* **TASK DESCRIPTION**: Repeat every line that appears below, with nothing altered.

* **SOURCE DATA**:
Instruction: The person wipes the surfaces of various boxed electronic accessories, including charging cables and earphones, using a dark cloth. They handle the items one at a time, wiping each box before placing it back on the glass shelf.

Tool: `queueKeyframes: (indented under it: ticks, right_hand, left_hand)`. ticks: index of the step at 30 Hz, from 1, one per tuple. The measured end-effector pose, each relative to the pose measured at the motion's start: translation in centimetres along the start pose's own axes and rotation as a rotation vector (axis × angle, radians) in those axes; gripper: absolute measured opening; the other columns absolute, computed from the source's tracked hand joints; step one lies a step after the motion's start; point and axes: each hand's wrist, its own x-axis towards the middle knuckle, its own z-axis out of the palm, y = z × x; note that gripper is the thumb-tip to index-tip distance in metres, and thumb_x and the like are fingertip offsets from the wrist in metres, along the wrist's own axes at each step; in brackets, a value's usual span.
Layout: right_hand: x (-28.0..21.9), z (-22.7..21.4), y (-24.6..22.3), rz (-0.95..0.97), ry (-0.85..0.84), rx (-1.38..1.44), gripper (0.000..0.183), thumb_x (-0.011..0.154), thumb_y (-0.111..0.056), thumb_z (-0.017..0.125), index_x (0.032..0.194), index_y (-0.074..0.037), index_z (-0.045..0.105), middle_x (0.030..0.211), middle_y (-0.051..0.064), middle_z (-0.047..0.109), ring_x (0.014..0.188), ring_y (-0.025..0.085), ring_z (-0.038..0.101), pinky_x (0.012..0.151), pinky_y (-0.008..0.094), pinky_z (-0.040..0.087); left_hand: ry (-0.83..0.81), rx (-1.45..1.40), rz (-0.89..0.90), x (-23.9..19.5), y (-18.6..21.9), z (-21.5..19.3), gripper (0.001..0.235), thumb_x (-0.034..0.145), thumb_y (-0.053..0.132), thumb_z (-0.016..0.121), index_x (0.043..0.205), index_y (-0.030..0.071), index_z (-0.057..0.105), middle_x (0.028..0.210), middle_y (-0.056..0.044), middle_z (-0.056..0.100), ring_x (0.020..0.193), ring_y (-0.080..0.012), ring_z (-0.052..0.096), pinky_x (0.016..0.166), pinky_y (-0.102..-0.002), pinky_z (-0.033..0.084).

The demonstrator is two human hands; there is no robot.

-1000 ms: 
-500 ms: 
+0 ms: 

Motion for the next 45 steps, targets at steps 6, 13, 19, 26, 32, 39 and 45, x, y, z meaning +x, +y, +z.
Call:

* **TASK RESPONSE**:
Instruction: The person wipes the surfaces of various boxed electronic accessories, including charging cables and earphones, using a dark cloth. They handle the items one at a time, wiping each box before placing it back on the glass shelf.

Tool: `queueKeyframes: (indented under it: ticks, right_hand, left_hand)`. ticks: index of the step at 30 Hz, from 1, one per tuple. The measured end-effector pose, each relative to the pose measured at the motion's start: translation in centimetres along the start pose's own axes and rotation as a rotation vector (axis × angle, radians) in those axes; gripper: absolute measured opening; the other columns absolute, computed from the source's tracked hand joints; step one lies a step after the motion's start; point and axes: each hand's wrist, its own x-axis towards the middle knuckle, its own z-axis out of the palm, y = z × x; note that gripper is the thumb-tip to index-tip distance in metres, and thumb_x and the like are fingertip offsets from the wrist in metres, along the wrist's own axes at each step; in brackets, a value's usual span.
Layout: right_hand: x (-28.0..21.9), z (-22.7..21.4), y (-24.6..22.3), rz (-0.95..0.97), ry (-0.85..0.84), rx (-1.38..1.44), gripper (0.000..0.183), thumb_x (-0.011..0.154), thumb_y (-0.111..0.056), thumb_z (-0.017..0.125), index_x (0.032..0.194), index_y (-0.074..0.037), index_z (-0.045..0.105), middle_x (0.030..0.211), middle_y (-0.051..0.064), middle_z (-0.047..0.109), ring_x (0.014..0.188), ring_y (-0.025..0.085), ring_z (-0.038..0.101), pinky_x (0.012..0.151), pinky_y (-0.008..0.094), pinky_z (-0.040..0.087); left_hand: ry (-0.83..0.81), rx (-1.45..1.40), rz (-0.89..0.90), x (-23.9..19.5), y (-18.6..21.9), z (-21.5..19.3), gripper (0.001..0.235), thumb_x (-0.034..0.145), thumb_y (-0.053..0.132), thumb_z (-0.016..0.121), index_x (0.043..0.205), index_y (-0.030..0.071), index_z (-0.057..0.105), middle_x (0.028..0.210), middle_y (-0.056..0.044), middle_z (-0.056..0.100), ring_x (0.020..0.193), ring_y (-0.080..0.012), ring_z (-0.052..0.096), pinky_x (0.016..0.166), pinky_y (-0.102..-0.002), pinky_z (-0.033..0.084).

The demonstrator is two human hands; there is no robot.

-1000 ms: 
-500 ms: 
+0 ms: 

Motion for the next 45 steps, targets at steps 6, 13, 19, 26, 32, 39 and 45, x, y, z meaning +x, +y, +z.
Call:

This answer has no further content.